University of Sistan and Baluchestan is an Iranian public university headquartered in Zahedan, Sistan and Baluchestan province, Iran. The second largest university of Iran, it is the largest university of the province. It has two campuses in Iranshahr and Chabahar.

History
The University of Sistan and Baluchestan was founded in 1974 originally named University of Sistan and Baluchestan in Zahedan with initial opening of the Faculty of Engineering and enrolments in Road and Construction Engineering. It did not take long for the university to become a higher education hub in the region.
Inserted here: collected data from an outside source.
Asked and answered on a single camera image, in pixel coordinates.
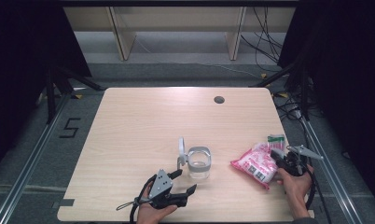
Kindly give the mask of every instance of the pink bag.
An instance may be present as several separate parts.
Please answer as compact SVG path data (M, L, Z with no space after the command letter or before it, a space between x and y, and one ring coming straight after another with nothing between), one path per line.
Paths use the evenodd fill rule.
M239 160L230 163L234 168L246 172L269 189L269 182L278 168L270 154L269 143L259 143L246 151Z

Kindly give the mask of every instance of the gray floor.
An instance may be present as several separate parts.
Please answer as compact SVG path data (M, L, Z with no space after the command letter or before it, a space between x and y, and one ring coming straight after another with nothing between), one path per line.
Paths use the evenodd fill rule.
M92 80L105 87L247 87L258 83L261 74L272 74L265 69L279 69L264 55L256 55L244 42L240 45L237 61L230 61L224 36L220 33L141 33L126 62L118 59L112 34L76 33L76 36L89 63ZM244 36L252 43L257 41L254 35ZM285 37L284 34L273 36L279 42ZM286 79L280 78L268 88L271 92L282 91ZM85 88L74 80L71 82L74 87ZM80 98L68 100L8 223L61 223L57 219L58 203L74 172L103 96L102 92L91 89L79 90L75 94ZM286 98L274 98L277 105L283 105L286 101ZM321 111L313 108L310 112L310 123L362 223L375 223L375 199L370 190L351 161L341 155L340 142ZM80 119L70 123L78 127L76 136L61 138L62 135L72 134L71 130L64 129L70 118ZM0 164L0 205L45 129L46 121L47 104L43 99L26 123L25 132L21 133ZM298 121L283 119L282 123L290 145L305 144L304 131ZM321 165L317 161L313 161L313 165L332 223L348 223ZM311 209L320 223L328 223L318 191Z

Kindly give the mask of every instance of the glass cup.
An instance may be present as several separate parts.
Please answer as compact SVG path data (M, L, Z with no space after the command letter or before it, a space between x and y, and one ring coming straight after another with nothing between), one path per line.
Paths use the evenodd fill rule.
M205 179L210 175L211 152L207 147L193 147L187 154L188 174L194 179Z

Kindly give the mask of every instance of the wooden table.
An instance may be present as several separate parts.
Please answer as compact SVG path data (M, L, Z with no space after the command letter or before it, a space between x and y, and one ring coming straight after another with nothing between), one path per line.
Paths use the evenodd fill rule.
M217 104L215 97L225 99ZM187 206L164 222L290 221L283 187L270 190L236 170L239 159L269 134L284 133L271 95L261 88L111 88L92 123L58 218L62 221L128 221L131 207L159 169L176 170L178 138L185 147L208 147L208 179L194 181L188 167L174 180L173 193L197 183Z

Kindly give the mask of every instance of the human hand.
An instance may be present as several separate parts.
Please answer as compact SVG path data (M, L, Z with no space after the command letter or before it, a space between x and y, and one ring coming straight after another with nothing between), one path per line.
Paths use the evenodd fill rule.
M313 168L310 165L307 165L307 168L313 174ZM283 168L279 168L278 173L281 175L283 180L279 180L277 182L284 185L286 198L293 218L298 219L301 217L309 217L310 214L308 213L304 202L304 196L310 189L312 183L308 172L302 176L293 176Z
M143 197L147 198L152 187L151 182L145 189ZM178 207L169 205L162 209L153 208L149 203L143 203L139 206L137 224L157 224L166 216L174 212Z

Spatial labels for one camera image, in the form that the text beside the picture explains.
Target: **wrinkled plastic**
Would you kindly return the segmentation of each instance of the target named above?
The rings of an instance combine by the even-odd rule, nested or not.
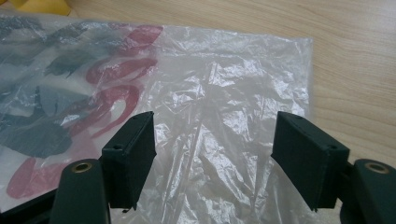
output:
[[[0,20],[2,211],[56,188],[66,164],[98,158],[152,110],[158,155],[137,210],[112,210],[113,223],[317,222],[270,158],[276,112],[309,115],[312,39]]]

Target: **wood grain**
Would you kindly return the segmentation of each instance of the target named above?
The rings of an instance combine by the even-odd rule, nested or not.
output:
[[[350,161],[396,167],[396,1],[68,2],[80,18],[313,37],[314,122],[352,149]]]

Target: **clear plastic sheet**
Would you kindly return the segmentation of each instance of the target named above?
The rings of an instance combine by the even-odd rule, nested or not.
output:
[[[155,113],[138,208],[113,223],[316,223],[270,158],[278,110],[309,116],[312,39],[0,11],[0,209]]]

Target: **transparent plastic wrap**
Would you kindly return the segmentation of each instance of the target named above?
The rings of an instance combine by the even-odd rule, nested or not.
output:
[[[312,39],[0,11],[0,209],[56,188],[134,114],[158,153],[113,223],[316,223],[271,159],[309,115]]]

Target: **round hole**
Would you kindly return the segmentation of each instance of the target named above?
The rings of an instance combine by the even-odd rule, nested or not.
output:
[[[375,163],[375,162],[367,162],[366,164],[364,164],[365,167],[373,172],[379,173],[381,175],[386,175],[389,173],[389,169],[384,166],[381,165],[379,163]]]
[[[92,168],[92,164],[88,162],[82,162],[80,164],[77,164],[73,166],[72,171],[74,173],[84,173]]]
[[[113,148],[116,149],[116,150],[120,150],[120,149],[123,148],[123,145],[122,144],[116,144]]]

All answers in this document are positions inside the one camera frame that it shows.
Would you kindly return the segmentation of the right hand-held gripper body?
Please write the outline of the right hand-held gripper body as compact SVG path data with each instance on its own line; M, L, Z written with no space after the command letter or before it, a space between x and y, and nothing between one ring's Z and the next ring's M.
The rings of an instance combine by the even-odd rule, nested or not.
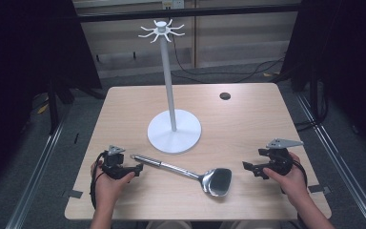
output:
M266 145L265 149L259 149L258 152L261 156L267 156L270 159L265 168L270 168L276 173L285 176L291 171L294 164L288 149L302 145L302 141L275 138Z

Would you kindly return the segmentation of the wall socket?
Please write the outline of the wall socket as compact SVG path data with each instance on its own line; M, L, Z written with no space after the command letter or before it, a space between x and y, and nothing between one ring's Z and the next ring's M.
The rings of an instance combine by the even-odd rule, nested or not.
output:
M162 0L163 10L181 10L185 8L184 0Z

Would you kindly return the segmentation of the black curtain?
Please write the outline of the black curtain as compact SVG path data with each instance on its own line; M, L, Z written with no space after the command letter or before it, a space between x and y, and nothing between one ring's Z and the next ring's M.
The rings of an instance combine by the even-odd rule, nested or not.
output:
M366 0L300 0L281 72L296 91L316 72L366 136Z
M72 0L0 0L0 172L41 93L72 102L70 88L99 89Z

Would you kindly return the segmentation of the grey tape piece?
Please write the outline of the grey tape piece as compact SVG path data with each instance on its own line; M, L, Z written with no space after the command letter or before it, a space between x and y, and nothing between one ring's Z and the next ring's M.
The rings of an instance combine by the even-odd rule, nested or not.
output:
M62 196L64 198L81 198L83 195L82 192L80 191L75 191L75 190L66 190L63 192Z
M308 187L311 193L322 193L323 195L327 195L331 193L331 189L328 186L322 186L320 184L311 185Z

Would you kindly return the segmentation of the person's right hand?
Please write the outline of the person's right hand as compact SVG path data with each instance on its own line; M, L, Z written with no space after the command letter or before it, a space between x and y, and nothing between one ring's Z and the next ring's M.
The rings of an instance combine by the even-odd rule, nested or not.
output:
M310 198L303 173L296 166L292 167L292 170L286 175L282 176L275 171L264 168L263 172L269 177L279 183L287 195L289 201L295 208L299 208L307 203Z

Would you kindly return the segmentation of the metal ladle spoon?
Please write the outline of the metal ladle spoon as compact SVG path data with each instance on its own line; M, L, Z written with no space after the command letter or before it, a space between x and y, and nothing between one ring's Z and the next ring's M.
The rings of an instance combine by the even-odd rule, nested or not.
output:
M199 175L187 169L180 168L148 156L134 154L131 155L131 158L147 165L166 169L184 177L195 179L200 183L203 192L212 197L225 197L230 190L233 173L227 168L215 168Z

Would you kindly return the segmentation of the white utensil hanging rack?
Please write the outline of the white utensil hanging rack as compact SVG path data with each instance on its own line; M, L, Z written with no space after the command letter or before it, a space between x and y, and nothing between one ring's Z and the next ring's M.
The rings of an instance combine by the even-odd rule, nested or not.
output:
M150 122L147 130L147 137L152 146L158 151L177 155L188 152L200 139L202 126L199 119L189 111L176 109L173 97L173 81L168 51L168 44L172 42L169 35L182 36L177 30L183 28L172 26L172 19L166 21L154 20L152 29L142 27L148 34L140 35L140 38L154 36L153 43L158 42L160 46L164 82L168 110L156 115Z

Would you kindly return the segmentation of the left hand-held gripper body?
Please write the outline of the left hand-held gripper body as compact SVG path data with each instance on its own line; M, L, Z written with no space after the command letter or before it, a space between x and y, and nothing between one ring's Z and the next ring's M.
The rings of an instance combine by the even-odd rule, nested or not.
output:
M123 148L110 145L109 149L104 152L104 161L102 170L105 174L113 179L121 179L129 173L135 172L135 167L124 167Z

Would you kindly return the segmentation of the black horizontal bar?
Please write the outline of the black horizontal bar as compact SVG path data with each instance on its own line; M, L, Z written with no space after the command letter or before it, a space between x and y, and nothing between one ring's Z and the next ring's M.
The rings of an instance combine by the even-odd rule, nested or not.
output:
M79 22L104 22L104 21L125 21L137 19L158 19L176 18L191 16L214 16L230 14L253 14L253 13L274 13L301 10L300 4L286 5L262 5L244 7L224 7L224 8L199 8L184 10L146 10L118 13L87 13L78 14L75 19Z

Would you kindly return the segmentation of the metal floor rail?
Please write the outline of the metal floor rail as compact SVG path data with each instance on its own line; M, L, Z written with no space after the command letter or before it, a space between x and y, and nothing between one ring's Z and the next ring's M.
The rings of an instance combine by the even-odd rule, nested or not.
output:
M319 124L315 119L312 112L312 105L307 100L306 96L300 93L296 93L295 96L308 120L314 123L313 129L317 137L325 148L325 151L327 152L329 158L335 165L335 168L337 169L343 182L351 193L360 212L366 219L366 192L357 182L356 177L353 175L349 166L346 164L345 160L341 156L339 150L337 149L330 135L327 133L325 127L322 124Z
M10 220L7 223L5 229L22 229L24 221L31 208L31 204L35 198L41 179L51 159L52 152L55 149L57 141L62 134L63 126L64 122L60 121L59 124L52 130L52 133L49 135L45 148L31 174L28 185L24 190L22 197L16 204L16 207L11 214Z

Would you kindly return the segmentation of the person's left hand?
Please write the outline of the person's left hand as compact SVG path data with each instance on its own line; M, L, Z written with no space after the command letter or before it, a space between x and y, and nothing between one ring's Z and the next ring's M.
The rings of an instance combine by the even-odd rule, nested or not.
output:
M95 210L112 213L124 187L134 178L134 173L128 173L121 179L113 179L102 172L101 164L102 161L99 160L91 165L91 174L95 181Z

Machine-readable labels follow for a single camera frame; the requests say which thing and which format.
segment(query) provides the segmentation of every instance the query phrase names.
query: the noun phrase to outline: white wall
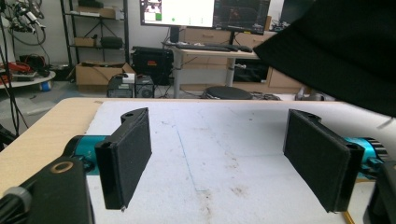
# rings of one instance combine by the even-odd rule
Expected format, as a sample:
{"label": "white wall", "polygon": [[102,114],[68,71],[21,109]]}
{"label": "white wall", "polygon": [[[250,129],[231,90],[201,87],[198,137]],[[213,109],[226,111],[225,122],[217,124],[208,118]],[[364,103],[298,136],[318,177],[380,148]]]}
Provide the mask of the white wall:
{"label": "white wall", "polygon": [[[119,1],[120,0],[101,0],[101,2],[104,2],[105,6],[114,5],[115,2]],[[129,0],[128,2],[130,49],[132,48],[132,46],[160,48],[162,46],[161,42],[166,38],[168,29],[165,27],[141,26],[139,15],[139,1],[140,0]],[[272,16],[273,20],[277,20],[279,18],[282,5],[283,0],[272,0],[268,15]],[[47,26],[47,39],[43,44],[43,48],[48,53],[51,63],[65,63],[68,61],[68,59],[60,1],[43,0],[41,10],[45,16],[45,19],[40,20],[40,22]],[[35,36],[32,34],[19,33],[17,35],[26,42],[35,41]],[[16,42],[16,58],[23,54],[32,53],[44,55],[44,51],[40,47],[26,46],[20,44],[19,42]],[[100,52],[96,52],[94,54],[96,54],[94,56],[97,57]]]}

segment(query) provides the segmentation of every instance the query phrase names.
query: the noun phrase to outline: speaker
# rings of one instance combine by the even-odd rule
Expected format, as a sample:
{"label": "speaker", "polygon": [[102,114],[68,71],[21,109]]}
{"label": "speaker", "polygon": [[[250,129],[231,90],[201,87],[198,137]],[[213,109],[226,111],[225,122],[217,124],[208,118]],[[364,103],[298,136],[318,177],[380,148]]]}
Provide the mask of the speaker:
{"label": "speaker", "polygon": [[149,76],[137,77],[134,81],[135,98],[154,98],[154,82]]}

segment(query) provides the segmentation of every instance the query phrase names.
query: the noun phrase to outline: floor
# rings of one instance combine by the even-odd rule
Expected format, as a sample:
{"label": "floor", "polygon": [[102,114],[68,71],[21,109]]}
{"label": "floor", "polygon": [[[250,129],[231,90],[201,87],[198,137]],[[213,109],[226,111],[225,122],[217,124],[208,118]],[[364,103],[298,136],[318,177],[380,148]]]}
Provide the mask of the floor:
{"label": "floor", "polygon": [[[20,118],[19,134],[26,131],[36,121],[46,114],[52,107],[71,97],[106,97],[105,92],[80,92],[76,83],[69,81],[52,81],[50,91],[41,91],[38,85],[18,87],[14,89],[18,108],[23,114]],[[180,91],[182,99],[201,99],[201,91]],[[271,94],[255,94],[255,100],[284,100],[285,96]],[[173,98],[173,87],[158,86],[155,90],[155,98]],[[0,124],[7,130],[15,133],[16,128],[11,115],[11,107],[7,92],[0,90]]]}

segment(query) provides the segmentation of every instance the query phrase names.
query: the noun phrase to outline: metal shelving unit
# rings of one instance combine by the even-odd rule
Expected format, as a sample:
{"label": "metal shelving unit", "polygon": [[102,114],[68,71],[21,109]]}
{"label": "metal shelving unit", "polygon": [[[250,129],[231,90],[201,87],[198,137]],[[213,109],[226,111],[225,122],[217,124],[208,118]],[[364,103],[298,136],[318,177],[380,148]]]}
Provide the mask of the metal shelving unit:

The next expansions were the Faculty of Nautical Science in Chabahar in 1978, the faculty of Agriculture in Zahedan in 1978 (later moved to Zabol), and the Faculty of Basic Science in Zahedan in 1989.

In 1991, Zahedan Teacher Training University was merged with the University of Sistan and Baluchestan, followed by the establishment of several other faculties, including Economics and Management, Fine Arts, Iranshahr Teacher Training, Earth Science and Geography, Educational Science and Psychology, and Computer and Information Technology.

One of the success stories of the University of Sistan and Baluchestan, due to its high achievements and potentials, is the birth of two independent universities from it — Zabol University in 1998 and University of Chabahar in 2002.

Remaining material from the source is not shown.